To illustrate this, we calculated the mean, standard deviation and range of inter-beat intervals for each infant and each condition; M(asynch-faster) = 375ms (SD=15), range = 361-392ms, M(asynch-slower) = 417ms (SD = 18), range = 399-436ms, M(synch) = 398ms (SD = 18), range = 376-419ms (see Figure 1—figure supplement 2). Overall, from this we can see that there was a high degree of overlap, at a group level, in the ranges of inter-beat intervals presented between the three conditions across the task. More importantly, at an individual level, mean ranges of interbeat-intervals calculated for each infant showed that the range of synchronous IBIs that any one infant experienced overlapped with the range of asynch-faster IBI’s by an average of 16ms, and with the range of asynch-slower IBIs by an average of 19ms.

Therefore, for our results to be an artefact of habituation, infants must have habituated to a changing range of heartbeat speeds presented during ‘synchronous’ trials (on average, 376-419ms) but not to two other fluctuating ranges of heartbeat speeds (361-392ms, and 399-436ms) with which the synchronous range overlaps. For this reason, we believe that it is very unlikely that habituation to an external stimulus characteristic such as absolute duration between beats could explain our results. However, we do consider it likely that our results are due to a novelty/habituation effect to a relative stimulus characteristic, namely the relationship between the stimulus and the infant’s heartbeat, and this is part of our central claim of the study, as our task was precisely designed to probe the infant’s sensitivity to interoceptive signals.

However, to further allay any concerns, we also conducted an additional analysis.
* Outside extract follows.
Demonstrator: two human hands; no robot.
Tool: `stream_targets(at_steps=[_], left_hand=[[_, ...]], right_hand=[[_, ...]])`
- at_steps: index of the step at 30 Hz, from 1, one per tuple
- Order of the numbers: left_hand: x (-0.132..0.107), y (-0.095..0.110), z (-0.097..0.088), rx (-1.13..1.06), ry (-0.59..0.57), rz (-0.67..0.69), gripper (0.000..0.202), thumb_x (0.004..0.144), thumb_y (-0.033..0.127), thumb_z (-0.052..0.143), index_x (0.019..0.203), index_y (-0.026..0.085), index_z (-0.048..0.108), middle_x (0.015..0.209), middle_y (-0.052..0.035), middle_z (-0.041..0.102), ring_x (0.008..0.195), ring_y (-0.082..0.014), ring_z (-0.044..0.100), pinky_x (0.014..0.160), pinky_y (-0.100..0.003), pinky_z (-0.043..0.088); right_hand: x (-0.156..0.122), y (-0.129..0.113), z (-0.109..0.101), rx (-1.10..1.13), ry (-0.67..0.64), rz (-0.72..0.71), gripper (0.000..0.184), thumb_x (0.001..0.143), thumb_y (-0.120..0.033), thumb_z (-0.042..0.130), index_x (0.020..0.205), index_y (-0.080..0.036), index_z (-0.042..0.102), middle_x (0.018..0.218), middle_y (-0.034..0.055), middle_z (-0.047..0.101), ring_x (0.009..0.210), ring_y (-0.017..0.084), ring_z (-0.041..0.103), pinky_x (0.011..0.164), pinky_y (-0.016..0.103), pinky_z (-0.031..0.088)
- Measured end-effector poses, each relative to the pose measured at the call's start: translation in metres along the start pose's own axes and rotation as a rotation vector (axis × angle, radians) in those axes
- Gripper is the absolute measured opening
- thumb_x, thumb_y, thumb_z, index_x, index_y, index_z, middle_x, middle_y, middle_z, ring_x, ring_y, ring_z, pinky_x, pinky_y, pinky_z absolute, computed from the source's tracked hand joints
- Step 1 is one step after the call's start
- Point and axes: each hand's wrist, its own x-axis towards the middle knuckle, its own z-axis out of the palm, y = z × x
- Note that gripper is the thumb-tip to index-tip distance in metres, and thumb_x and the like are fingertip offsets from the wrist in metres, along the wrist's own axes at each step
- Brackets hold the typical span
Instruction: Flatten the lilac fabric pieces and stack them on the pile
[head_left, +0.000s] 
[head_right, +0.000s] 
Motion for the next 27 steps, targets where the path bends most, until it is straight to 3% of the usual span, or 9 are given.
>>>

We followed the suggestion of the reviewer and analysed only the first half of the synchronous trials. As predicted, the lack of power resulted in non-significance, but the looking times to synchronous trials were still numerically lower (4944ms, SD=3087) than those to slower (5925ms, SD=3250) and faster (5045ms, SD=3097) trials. However, as the reviewer suggested, looking duration did reduce over time for all conditions and therefore there was a confound between trial number, speed and synchrony.

[Editors' note: further revisions were requested prior to acceptance, as described below.]

[…] The extra analysis you carried out to disentangle ERP from HEP is reported in the reply while this should appear in manuscript, as it is not about just convincing me or the reviewers but also the reader that might have the same issue in mind when reading your paper. This could be done briefly in the Results or Discussion sections and with further details in the supplementary material.

We have now followed your advice and inserted our ERP analysis in the manuscript.